1. The utility model provides an outdoor heat dissipation electric box, includes cylindric shell (1), fixed setting in top cap (5) at shell (1) top and fixed setting are in electric post (4) at shell (1) inside center, characterized in that, the upper portion of shell (1) periphery wall is seted up a plurality of along the evenly distributed air intake (11) of circumference, the central point of shell (1) diapire puts and has seted up air outlet (12), be fixed on the shell (1) internal perisporium be provided with air deflector (3) with air intake (11) one-to-one correspondence, air intake (11) and air deflector (3) are all arc structure along the air inlet direction, one side cambered surface that air intake (11) kept away from electric post (4) is tangent with one side cambered surface that air deflector (3) are close to electric post (4), the radius that air deflector (3) correspond is less than air intake (11) correspond, one side cambered surface that air intake (11) kept away from electric post (4) intersects with the department of shell (1) and has an contained angle, the shell (1) is more than two tangent lines of tangent line β that intersect.

2. The outdoor heat dissipation electrical box of claim 1, wherein the length of the air inlet (11) is the same as the length of the air deflector (3), and the upper and lower ends of the air deflector (3) are flush with the upper and lower ends of the air inlet (11), respectively.

3. The outdoor heat dissipation electrical box of claim 2, wherein the value of β is 22 °, and the ratio of the radius of the arc surface of the side of the air inlet (11) far away from the electrical column (4), the radius of the arc surface of the side of the air deflector (3) near the electrical column (4) and the radius of the inner wall of the shell (1) is 6: 3: 5.

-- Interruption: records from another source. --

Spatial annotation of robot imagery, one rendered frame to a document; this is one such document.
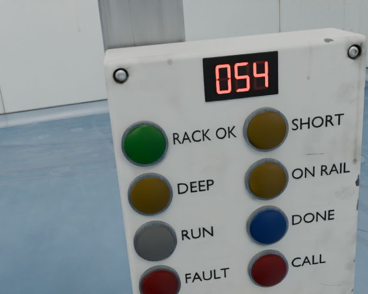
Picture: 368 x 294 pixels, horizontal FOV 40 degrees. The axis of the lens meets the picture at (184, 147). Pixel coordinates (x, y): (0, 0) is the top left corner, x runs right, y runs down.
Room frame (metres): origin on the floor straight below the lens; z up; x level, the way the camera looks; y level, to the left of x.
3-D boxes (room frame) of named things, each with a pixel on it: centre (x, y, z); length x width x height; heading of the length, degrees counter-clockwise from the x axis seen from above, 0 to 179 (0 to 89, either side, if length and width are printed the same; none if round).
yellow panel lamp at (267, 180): (0.31, -0.05, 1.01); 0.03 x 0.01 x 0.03; 97
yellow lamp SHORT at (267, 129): (0.31, -0.05, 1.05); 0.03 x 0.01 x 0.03; 97
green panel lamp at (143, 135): (0.30, 0.02, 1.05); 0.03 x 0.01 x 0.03; 97
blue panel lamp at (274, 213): (0.31, -0.05, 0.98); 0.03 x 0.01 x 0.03; 97
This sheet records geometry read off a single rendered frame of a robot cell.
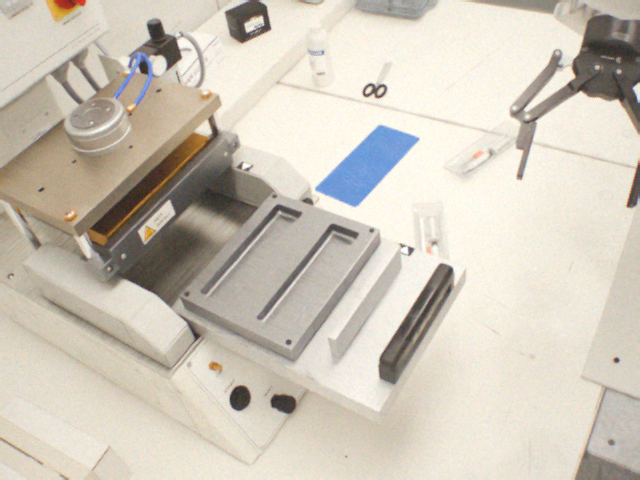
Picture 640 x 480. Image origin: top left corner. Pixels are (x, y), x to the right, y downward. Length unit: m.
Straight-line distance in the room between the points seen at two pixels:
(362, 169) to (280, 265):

4. The outdoor heat dissipation electrical box according to claim 2, wherein the outer peripheral wall of the housing (1) is fixedly provided with wind collecting plates (2) corresponding to the wind inlets (11), the wind collecting plates (2) are arc-shaped, and the arc surface of one side of the wind collecting plates (2) close to the outer peripheral wall of the housing (1) and the arc surface of one side of the wind inlets (11) far away from the electrical post (4) are coaxial and have the same corresponding radius.

5. An outdoor heat dissipation electrical box according to claim 4, wherein the upper and lower ends of the wind collecting plate (2) are respectively fixedly provided with a shielding plate (21), and the distance between the two shielding plates (21) is not less than the length of the wind inlet (11).

6. The outdoor heat dissipation electrical box according to claim 1, wherein the electrical column (4) is rectangular and located right above the air outlet (12), and the electrical column (4) is fixedly disposed on the bottom wall of the housing (1) through a plurality of uniformly distributed support columns (41).

7. An outdoor heat dissipation electrical box according to claim 1, wherein the top cover (5) is conical, and the radius of the bottom surface of the top cover (5) is larger than the outer diameter of the housing (1).

8. An outdoor heat dissipation electrical box according to claim 1, wherein a maintenance window (13) is further formed in the outer peripheral wall of the housing (1), and a detachable sealing plate is disposed on the maintenance window (13).